Image result for brightburn movie poster

It is a simple premise.  What if Superman had turned evil when he was a child (shouldn’t use the term “What If” here).

DC Comics has investigated this type of Elseworlds type tale with the well received Red Son story, where baby Kal-El landed in Russia instead of Kansas, so this is not completely original of an idea.  However, there are some differences to Brightburn.

First off, this is not, technically, Superman.  Sure the mythos and origin are VERY similar, but the character’s name is not Clark Kent and he is not found by Jonathan and Martha Kent.  These are DC characters and are not owned by Sony, one of the distributors of this movie.  In fact, according to IMDB, the film is based more on a Marvel Comics series from the early 2000s called Supreme Power, a take-off of en evil Justice League.

In Brightburn, Tori (Elizabeth Banks) and Kyle (David Denman) Breyer were a happily married couple desperate to conceive their own child after a series of failures.  One night, a spaceship crashed outside their farmhouse in Brightburn, Kansas and their prayers had been answered.  Inside the spaceship was a healthy baby boy.  They adopt the baby and raise him as their own.

Things seem to be going fine for the little family until their son, Brandon (Jackson A. Dunn), begins being pulled by voices to the barn where the spaceship has been hidden.  The message being transmitted to Brandon is anything but positive and it changes the boy into a dangerous psychopath.

The film is fascinating in many ways though I wish it would have spent more time on character then it did.  The concept of how were these two parents, who had been so desperate to have their own child, would react when they realized that their son was not who/what they thought he was.  I think the film both touched on this, but did not go deep enough to make it worthwhile.

Still, the film becomes a tight thriller/horror film as Brandon gets more violent.  There are some scenes that are so graphic and gory that I had to turn away from the screen.  The gore was not overused though and it fit the moment each time it was used.  It is absolutely what would happen if someone like Superman attacked you.

Produced by James Gunn, you can feel the type of vibe from Brightburn that other non-MCU produced/directed/written films by Gunn have.  Brightburn is directed by David Yarovesky and written by Brian and Mark Gunn.  The promotional materials certainly lead you to believe that this is a Superman-like story but with a twist, and that is exactly what it is: a dark and violent take on the Superman story.

The performances of our three main actors, Elizabeth Banks, David Denman and Jackson A. Dunn, are all great and elevate the material to another level.  I especially enjoyed some of the subtle moments from young Jackson A. Dunn, who played several different emotions extremely well.  Elizabeth Banks is the standout as the mother who knows what is happening, but simply cannot accept it.  I do not think this is a case of a mother too dumb to see what is happening as much as it is a mother too desperate to admit what is right before her eyes.  That slight difference makes the character considerably more understandable.

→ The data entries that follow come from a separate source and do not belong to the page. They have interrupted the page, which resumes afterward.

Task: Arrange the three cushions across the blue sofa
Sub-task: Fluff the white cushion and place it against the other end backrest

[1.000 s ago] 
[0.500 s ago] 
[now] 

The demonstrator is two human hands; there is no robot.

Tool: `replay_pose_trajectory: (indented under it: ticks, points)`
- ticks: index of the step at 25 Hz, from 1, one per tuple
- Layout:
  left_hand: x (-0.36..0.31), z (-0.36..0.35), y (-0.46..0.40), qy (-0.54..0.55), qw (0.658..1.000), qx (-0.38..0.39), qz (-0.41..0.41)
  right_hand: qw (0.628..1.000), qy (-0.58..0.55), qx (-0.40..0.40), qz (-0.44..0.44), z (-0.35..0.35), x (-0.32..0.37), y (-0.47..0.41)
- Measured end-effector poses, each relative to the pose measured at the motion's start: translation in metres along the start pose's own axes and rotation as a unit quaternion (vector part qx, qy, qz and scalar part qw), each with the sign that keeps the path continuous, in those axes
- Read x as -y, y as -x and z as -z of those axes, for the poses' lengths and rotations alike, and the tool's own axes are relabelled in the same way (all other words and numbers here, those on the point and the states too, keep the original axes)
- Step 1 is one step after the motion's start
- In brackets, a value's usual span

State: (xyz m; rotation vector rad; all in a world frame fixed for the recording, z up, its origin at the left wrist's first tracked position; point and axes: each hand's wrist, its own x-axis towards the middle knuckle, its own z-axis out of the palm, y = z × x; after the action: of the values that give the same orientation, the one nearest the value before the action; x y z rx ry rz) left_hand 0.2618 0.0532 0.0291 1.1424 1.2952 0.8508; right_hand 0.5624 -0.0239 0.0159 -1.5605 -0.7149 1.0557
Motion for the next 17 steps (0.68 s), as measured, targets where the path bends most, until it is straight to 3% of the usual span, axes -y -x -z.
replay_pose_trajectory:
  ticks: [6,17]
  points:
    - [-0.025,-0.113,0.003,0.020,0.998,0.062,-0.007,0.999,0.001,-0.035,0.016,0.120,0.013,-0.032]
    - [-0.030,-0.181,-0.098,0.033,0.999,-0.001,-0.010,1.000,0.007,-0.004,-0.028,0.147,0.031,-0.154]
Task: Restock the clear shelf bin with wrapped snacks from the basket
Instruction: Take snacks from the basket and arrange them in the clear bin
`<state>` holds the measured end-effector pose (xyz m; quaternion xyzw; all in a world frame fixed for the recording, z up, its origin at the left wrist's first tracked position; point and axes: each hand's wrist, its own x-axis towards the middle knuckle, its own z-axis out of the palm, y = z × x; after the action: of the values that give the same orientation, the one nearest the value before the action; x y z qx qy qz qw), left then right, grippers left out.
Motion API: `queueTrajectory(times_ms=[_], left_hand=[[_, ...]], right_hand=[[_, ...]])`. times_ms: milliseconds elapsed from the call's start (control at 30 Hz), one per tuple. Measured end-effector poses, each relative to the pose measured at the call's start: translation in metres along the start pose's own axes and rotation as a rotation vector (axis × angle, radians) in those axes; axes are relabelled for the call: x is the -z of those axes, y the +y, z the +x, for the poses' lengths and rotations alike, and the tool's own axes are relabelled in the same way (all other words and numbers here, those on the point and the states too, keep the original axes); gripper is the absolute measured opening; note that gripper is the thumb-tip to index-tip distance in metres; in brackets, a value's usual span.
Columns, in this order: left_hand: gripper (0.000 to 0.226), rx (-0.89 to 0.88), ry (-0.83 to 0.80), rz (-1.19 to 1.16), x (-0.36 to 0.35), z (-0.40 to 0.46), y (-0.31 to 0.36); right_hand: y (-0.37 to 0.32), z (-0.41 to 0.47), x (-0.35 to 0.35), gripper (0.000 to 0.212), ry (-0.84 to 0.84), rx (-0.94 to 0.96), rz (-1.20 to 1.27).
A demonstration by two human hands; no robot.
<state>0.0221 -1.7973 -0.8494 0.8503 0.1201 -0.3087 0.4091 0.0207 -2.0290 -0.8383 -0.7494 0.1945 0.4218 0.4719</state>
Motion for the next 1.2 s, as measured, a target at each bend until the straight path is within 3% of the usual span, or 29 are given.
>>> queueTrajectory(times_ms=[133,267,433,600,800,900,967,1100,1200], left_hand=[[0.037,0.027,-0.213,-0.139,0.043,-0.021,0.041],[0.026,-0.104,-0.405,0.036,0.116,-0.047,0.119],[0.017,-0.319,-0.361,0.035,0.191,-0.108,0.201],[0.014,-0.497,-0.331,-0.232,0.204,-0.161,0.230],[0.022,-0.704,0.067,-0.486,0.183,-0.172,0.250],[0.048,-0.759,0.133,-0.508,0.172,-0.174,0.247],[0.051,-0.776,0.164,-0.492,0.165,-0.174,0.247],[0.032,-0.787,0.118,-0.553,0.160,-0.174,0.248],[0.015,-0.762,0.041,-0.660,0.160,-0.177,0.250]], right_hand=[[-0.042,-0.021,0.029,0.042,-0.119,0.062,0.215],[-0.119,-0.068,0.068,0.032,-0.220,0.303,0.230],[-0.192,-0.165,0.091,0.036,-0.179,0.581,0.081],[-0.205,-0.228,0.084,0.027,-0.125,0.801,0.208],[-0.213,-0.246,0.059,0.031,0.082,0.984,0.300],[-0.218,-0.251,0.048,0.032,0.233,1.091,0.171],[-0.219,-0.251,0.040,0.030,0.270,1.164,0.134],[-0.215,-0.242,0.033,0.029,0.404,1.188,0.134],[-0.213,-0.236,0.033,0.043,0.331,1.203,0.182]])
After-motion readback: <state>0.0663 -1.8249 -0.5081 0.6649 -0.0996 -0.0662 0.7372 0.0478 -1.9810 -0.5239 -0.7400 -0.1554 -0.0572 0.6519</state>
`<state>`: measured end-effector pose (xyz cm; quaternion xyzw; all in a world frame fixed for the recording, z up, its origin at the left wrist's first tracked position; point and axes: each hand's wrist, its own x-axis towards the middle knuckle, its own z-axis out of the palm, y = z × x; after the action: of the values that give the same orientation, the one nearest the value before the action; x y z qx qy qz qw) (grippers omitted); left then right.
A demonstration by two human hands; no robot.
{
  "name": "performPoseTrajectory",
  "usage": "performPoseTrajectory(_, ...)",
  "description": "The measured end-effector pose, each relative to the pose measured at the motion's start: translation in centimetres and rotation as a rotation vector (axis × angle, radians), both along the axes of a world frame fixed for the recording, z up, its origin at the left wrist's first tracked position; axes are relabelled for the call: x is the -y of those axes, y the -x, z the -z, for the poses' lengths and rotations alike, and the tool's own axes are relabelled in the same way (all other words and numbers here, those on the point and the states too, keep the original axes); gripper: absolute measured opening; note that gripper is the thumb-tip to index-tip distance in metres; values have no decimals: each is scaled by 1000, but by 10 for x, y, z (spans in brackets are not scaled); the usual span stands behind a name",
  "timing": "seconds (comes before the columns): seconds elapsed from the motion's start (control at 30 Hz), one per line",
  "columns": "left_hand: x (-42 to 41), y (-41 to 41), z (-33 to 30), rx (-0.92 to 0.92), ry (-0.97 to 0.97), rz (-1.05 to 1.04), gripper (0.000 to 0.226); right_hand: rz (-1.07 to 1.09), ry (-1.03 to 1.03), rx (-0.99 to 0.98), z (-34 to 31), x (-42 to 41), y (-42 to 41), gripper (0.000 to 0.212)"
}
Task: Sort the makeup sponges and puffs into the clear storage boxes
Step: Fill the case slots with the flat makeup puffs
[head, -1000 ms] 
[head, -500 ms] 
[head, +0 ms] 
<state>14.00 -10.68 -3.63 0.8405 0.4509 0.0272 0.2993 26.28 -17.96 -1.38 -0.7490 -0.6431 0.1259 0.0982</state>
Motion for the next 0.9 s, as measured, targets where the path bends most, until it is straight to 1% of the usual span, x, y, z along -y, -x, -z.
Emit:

There was one scene that I really disliked that involved Brandon and his father and a hunting trip near the third act that seemed to me came out of nowhere.  There were some other moments that I felt could have used some more development.  The film was only 91 minutes and might have benefited from another 20 minutes or so.

While I wanted some deeper scenes, what I got was thrilling and disturbing, full of gore and dramatic tension.  I found this a compelling Elseworlds entry and a return to form for James Gunn.